Start at the first line below and write out everything verbatim except the pictures.
++++ Supplied information ++++
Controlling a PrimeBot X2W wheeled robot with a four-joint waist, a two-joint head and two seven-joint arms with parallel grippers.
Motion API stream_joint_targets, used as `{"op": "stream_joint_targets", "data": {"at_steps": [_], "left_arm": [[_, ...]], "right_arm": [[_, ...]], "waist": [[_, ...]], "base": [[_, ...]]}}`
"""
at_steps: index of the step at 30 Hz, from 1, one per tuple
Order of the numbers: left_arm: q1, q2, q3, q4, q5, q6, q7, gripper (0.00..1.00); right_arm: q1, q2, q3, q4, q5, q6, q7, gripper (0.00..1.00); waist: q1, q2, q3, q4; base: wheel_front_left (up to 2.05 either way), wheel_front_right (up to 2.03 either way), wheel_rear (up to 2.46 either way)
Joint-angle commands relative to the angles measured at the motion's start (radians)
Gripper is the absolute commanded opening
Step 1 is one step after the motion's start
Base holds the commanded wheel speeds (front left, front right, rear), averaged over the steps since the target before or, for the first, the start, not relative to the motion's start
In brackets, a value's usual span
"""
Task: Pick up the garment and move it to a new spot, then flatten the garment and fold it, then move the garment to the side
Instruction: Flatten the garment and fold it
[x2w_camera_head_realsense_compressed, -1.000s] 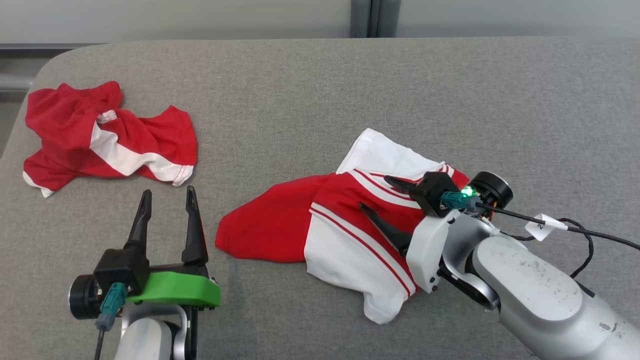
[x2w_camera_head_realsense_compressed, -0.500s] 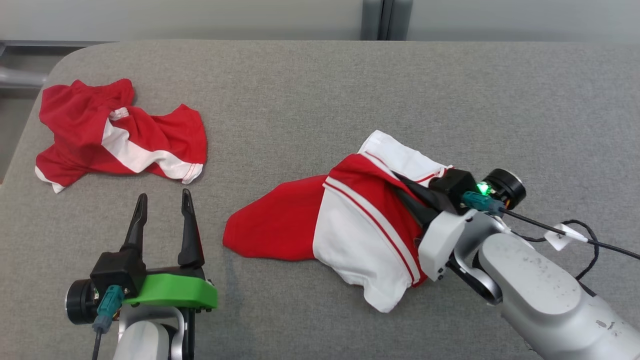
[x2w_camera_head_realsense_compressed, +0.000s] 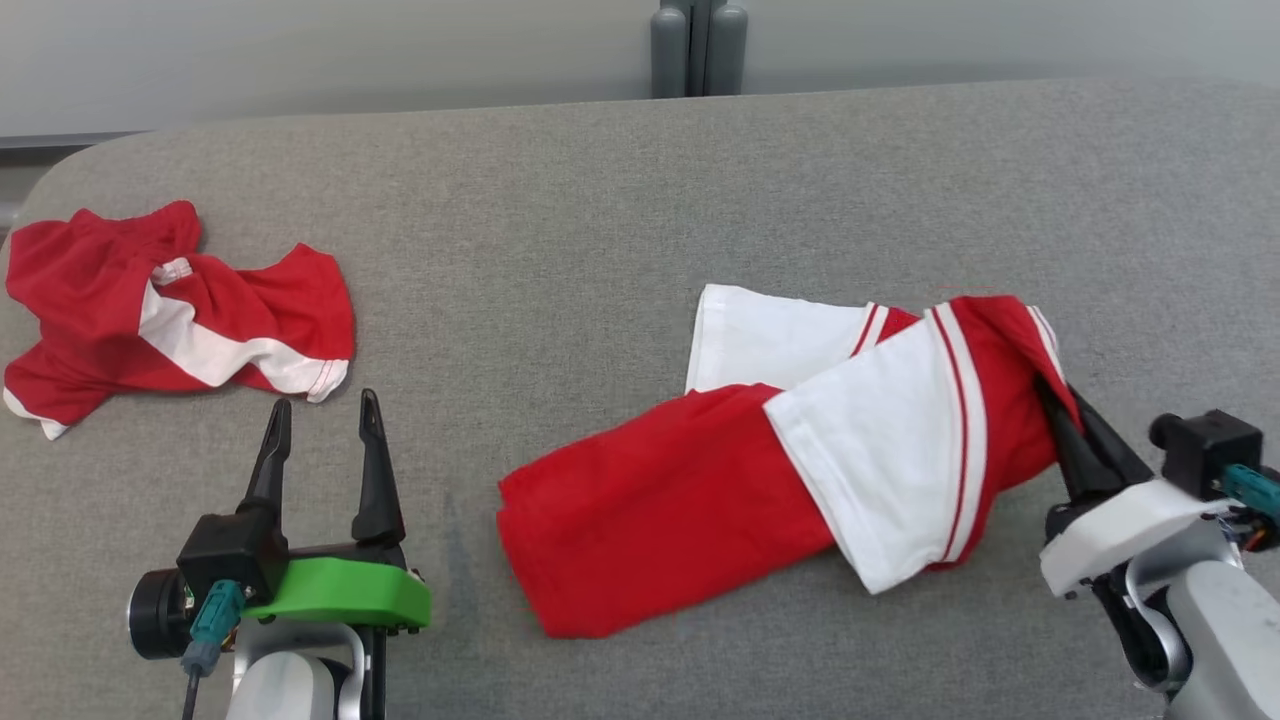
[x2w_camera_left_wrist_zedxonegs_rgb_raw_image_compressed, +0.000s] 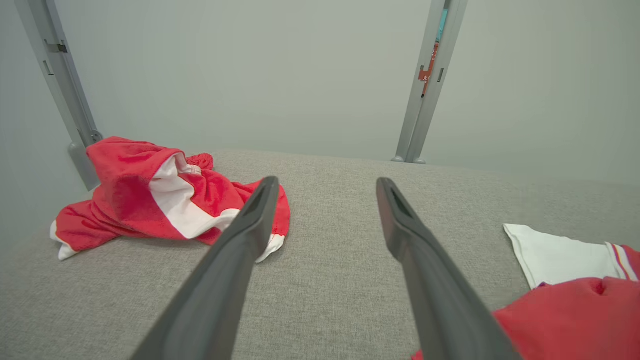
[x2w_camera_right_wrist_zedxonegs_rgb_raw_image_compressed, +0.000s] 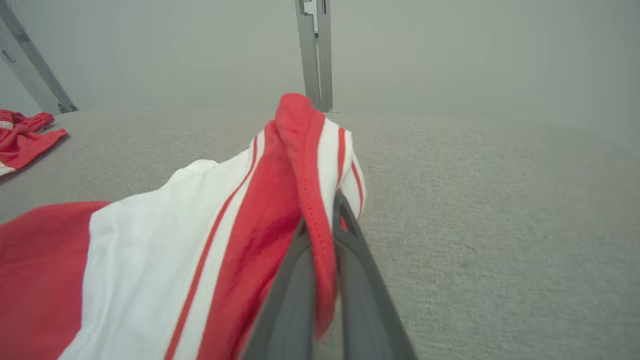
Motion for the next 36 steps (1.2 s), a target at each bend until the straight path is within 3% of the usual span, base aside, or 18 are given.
{"op": "stream_joint_targets", "data": {"at_steps": [1,2,3,4,8,13,20,28,36], "left_arm": [[0.004,0.003,0.002,0.0,0.012,0.0,0.0,1.0],[0.003,0.003,0.003,0.0,0.012,-0.001,0.0,1.0],[0.004,0.003,0.005,0.001,0.012,-0.002,0.0,1.0],[0.004,0.003,0.005,0.001,0.013,-0.003,0.0,1.0],[0.006,0.003,0.013,0.003,0.018,-0.01,0.0,1.0],[0.005,0.003,0.016,0.009,0.021,-0.017,0.0,1.0],[0.017,0.003,0.016,0.015,0.022,-0.023,0.0,1.0],[0.008,0.003,0.006,0.037,0.039,-0.035,0.0,1.0],[-0.084,0.015,-0.063,0.156,0.102,-0.101,0.0,1.0]], "right_arm": [[0.029,0.02,-0.052,0.015,-0.002,-0.001,-0.008,0.0],[0.045,0.035,-0.077,0.028,0.0,-0.001,-0.008,0.0],[0.062,0.049,-0.096,0.044,-0.011,-0.001,-0.007,0.38],[0.066,0.06,-0.112,0.052,-0.019,-0.001,-0.008,1.0],[0.075,0.107,-0.186,0.007,-0.066,-0.001,-0.009,1.0],[0.132,0.192,-0.307,-0.246,-0.121,-0.001,-0.008,1.0],[0.222,0.276,-0.278,-0.5,-0.19,-0.001,-0.008,1.0],[0.258,0.302,-0.222,-0.495,-0.239,-0.001,-0.008,1.0],[0.223,0.289,-0.213,-0.45,-0.239,-0.001,-0.008,1.0]], "waist": [[0.0,0.0,-0.001,-0.008],[0.0,0.0,0.0,-0.011],[0.0,0.0,0.0,-0.015],[0.0,0.0,0.001,-0.017],[0.0,0.0,0.002,-0.028],[0.0,0.0,-0.008,-0.027],[0.0,0.0,-0.021,-0.01],[0.0,0.0,-0.012,-0.005],[0.0,0.0,0.005,-0.028]], "base": [[0.0,0.0,0.0],[0.0,0.0,0.0],[0.0,0.0,0.0],[0.0,0.0,0.0],[0.0,0.0,0.0],[0.0,0.0,0.0],[0.0,0.0,0.0],[0.0,0.0,0.0],[0.0,0.0,0.0]]}}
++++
**Response below**
Controlling a PrimeBot X2W wheeled robot with a four-joint waist, a two-joint head and two seven-joint arms with parallel grippers.
Motion API stream_joint_targets, used as `{"op": "stream_joint_targets", "data": {"at_steps": [_], "left_arm": [[_, ...]], "right_arm": [[_, ...]], "waist": [[_, ...]], "base": [[_, ...]]}}`
"""
at_steps: index of the step at 30 Hz, from 1, one per tuple
Order of the numbers: left_arm: q1, q2, q3, q4, q5, q6, q7, gripper (0.00..1.00); right_arm: q1, q2, q3, q4, q5, q6, q7, gripper (0.00..1.00); waist: q1, q2, q3, q4; base: wheel_front_left (up to 2.05 either way), wheel_front_right (up to 2.03 either way), wheel_rear (up to 2.46 either way)
Joint-angle commands relative to the angles measured at the motion's start (radians)
Gripper is the absolute commanded opening
Step 1 is one step after the motion's start
Base holds the commanded wheel speeds (front left, front right, rear), averaged over the steps since the target before or, for the first, the start, not relative to the motion's start
In brackets, a value's usual span
"""
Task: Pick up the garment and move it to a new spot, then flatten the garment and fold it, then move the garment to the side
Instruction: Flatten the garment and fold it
[x2w_camera_head_realsense_compressed, -1.000s] 
[x2w_camera_head_realsense_compressed, -0.500s] 
[x2w_camera_head_realsense_compressed, +0.000s] 
[x2w_camera_left_wrist_zedxonegs_rgb_raw_image_compressed, +0.000s] 
[x2w_camera_right_wrist_zedxonegs_rgb_raw_image_compressed, +0.000s] 
Motion for the next 36 steps (1.2 s), a target at each bend until the straight path is within 3% of the usual span, base aside, or 18 are given.
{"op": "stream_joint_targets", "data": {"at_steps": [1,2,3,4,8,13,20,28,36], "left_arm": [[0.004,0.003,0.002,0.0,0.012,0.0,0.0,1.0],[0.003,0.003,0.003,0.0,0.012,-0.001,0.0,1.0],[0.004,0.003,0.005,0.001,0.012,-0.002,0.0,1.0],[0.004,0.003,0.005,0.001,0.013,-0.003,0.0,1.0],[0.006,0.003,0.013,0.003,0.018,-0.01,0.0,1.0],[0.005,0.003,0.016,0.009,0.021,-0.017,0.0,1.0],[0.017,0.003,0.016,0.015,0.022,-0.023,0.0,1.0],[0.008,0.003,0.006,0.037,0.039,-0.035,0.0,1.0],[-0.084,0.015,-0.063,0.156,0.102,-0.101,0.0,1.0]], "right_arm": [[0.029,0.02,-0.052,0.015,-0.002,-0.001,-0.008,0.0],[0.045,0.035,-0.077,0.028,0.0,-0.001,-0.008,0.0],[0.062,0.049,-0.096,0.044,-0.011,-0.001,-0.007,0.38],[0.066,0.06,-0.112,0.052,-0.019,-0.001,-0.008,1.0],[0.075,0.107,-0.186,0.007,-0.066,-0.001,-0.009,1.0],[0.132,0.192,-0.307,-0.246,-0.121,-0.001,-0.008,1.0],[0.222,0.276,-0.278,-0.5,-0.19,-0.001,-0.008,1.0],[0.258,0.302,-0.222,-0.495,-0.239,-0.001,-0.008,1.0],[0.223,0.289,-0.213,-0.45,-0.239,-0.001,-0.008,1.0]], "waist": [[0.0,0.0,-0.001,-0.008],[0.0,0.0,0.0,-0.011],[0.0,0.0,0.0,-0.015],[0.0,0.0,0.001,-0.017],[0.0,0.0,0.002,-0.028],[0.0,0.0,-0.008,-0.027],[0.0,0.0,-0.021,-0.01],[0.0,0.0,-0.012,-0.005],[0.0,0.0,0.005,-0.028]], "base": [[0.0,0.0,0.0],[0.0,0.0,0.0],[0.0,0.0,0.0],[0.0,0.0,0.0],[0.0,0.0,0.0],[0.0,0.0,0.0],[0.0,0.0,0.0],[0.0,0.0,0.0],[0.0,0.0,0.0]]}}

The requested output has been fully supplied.